Here is a table laying out the changes compared to 2022 levels:
Compensation & Benefits Limits | 2023 | 2022 |
---|---|---|
Individual Retirement Accounts – Traditional and Roth | $6,500 | $6,000 |
IRA Catch Up Deferral Limit – Traditional and Roth | $1,000 | $1,000 |
401(k)/403(b) Plan Deferral Limit | $22,500 | $20,500 |
Catch-Up Contributions (401(k), 403(b) & Governmental 457(b) Plans) | $7,500 | $6,500 |
Defined Contribution Dollar Limit | $66,000 | $61,000 |
457(b) Plan Deferral Limit | $22,500 | $20,500 |
Social Security Taxable Wage Base | $160,200 | $147,000 |
You will also notice at the bottom of the table that the Social Security Taxable wage base, the level where you stop paying Social Security taxes has gone up $13,200. That is the one aspect of rising rates that we don’t like but with all the increases in contribution limits, the taxpayer clearly benefits more overall heading into 2023.
Outlook for 2023
I receive numerous reports and commentaries from all manner of research and brokerage firms almost daily. I try to read all of them to get a sense for what well known strategists and economists are thinking about regarding the market as we approach 2023.
On inflation, it is clear that the rising trend has begun to reverse course at a slow pace. The most recent October Consumer Price Index numbers came out on 12/13/2022 and surprised the market by showing that year over year inflation declined more than analysts had been expecting. I have written before that inflation numbers are backward looking. That said, it is nice to see the bond market rally on the CPI news driving interest rates slightly lower.
Looking forward, gasoline prices are now below where they were a year ago, used car and truck prices have stabilized and apparel prices have declined roughly 0.5% over the last two reports. Mortgage rates have also begun to decline with the average rate on a conventional 30-year mortgage now at 6.28%, its lowest level since mid-September. That’s good news for homebuyers but I don’t expect demand to increase much given that current rates are still twice what they were a year ago.
As for the markets, we are coming off a year where both stocks and bonds moved into negative territory, something that is more the exception than the norm. For 2023, I expect we will experience mild rebounds in stocks and bonds, more likely in the second half of the year. I do expect that the markets will rally when the Fed signals that their policy of raising the Fed Funds rate to calm the economy is ending. The Fed has an inflation target of between 2-3% so we have a way to go yet.
Wrapping Up
My message is that a return to more normalized levels in interest rates and inflation should lead to a modest market rebound in 2023. The global economy continues to be impacted by Covid, especially in China as we all know.
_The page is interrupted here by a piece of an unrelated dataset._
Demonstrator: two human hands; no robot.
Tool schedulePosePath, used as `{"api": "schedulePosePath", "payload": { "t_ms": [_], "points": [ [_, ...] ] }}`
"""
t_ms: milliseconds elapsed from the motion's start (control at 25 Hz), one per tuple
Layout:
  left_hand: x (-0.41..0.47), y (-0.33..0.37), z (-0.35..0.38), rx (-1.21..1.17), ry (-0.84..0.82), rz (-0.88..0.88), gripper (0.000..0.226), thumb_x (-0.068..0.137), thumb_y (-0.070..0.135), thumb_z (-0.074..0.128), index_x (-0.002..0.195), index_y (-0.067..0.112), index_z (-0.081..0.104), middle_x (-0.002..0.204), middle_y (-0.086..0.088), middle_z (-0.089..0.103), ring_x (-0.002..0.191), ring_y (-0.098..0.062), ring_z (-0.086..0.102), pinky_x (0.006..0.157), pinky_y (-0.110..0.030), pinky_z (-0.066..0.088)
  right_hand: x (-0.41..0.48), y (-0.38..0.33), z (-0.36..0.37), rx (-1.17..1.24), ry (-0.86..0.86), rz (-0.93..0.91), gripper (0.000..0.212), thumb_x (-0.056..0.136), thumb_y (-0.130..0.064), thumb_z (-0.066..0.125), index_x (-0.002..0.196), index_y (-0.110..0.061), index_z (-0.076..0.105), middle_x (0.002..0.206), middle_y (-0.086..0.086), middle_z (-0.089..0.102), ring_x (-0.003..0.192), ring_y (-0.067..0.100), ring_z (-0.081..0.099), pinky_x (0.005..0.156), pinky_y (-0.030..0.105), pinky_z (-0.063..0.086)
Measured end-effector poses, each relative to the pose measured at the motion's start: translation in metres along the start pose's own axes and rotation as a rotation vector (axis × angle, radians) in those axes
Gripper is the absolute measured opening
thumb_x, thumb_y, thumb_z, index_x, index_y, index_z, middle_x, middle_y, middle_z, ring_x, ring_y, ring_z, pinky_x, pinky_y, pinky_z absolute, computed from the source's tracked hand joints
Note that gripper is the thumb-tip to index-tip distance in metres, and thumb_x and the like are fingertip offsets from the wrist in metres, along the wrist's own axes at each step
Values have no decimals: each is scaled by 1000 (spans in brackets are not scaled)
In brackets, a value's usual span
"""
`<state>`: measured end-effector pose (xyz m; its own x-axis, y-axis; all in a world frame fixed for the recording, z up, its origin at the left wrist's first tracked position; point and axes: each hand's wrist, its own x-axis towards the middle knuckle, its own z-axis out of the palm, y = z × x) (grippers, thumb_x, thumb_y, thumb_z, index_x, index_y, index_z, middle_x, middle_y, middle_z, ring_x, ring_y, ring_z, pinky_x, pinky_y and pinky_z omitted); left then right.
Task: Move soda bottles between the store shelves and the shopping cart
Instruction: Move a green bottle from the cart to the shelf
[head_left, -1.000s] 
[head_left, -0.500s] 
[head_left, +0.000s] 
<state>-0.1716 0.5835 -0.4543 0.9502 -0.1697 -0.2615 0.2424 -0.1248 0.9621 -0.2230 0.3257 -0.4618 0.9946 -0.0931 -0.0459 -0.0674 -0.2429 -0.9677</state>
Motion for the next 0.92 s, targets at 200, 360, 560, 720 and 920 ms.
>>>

The war in Ukraine clearly remains a factor that dampens economic activity across much of eastern Europe. I could list additional headwinds but for the most part, much of the negative impacts from economic and supply chain issues have already been baked into market expectations in my humble opinion.
As I started out in this commentary, I focused on the sharp rise in income generation heading into 2023 which will provide some much-needed tailwind to overall investment returns. That said, I do feel the markets will unfortunately continue to be volatile well into next year. When the Fed reverses course, I am confident that the stock market will respond favorably, and stock valuations can rebound to more appropriate levels. We are in this for the long haul as you know so we will continue to update our investment strategies as appropriate as 2023 unfolds.
From everyone on the Mountain Capital team, we wish you all a safe and happy holiday with family and friends. Enjoy some cheer knowing that we are putting this year behind us and look forward to a more prosperous new year.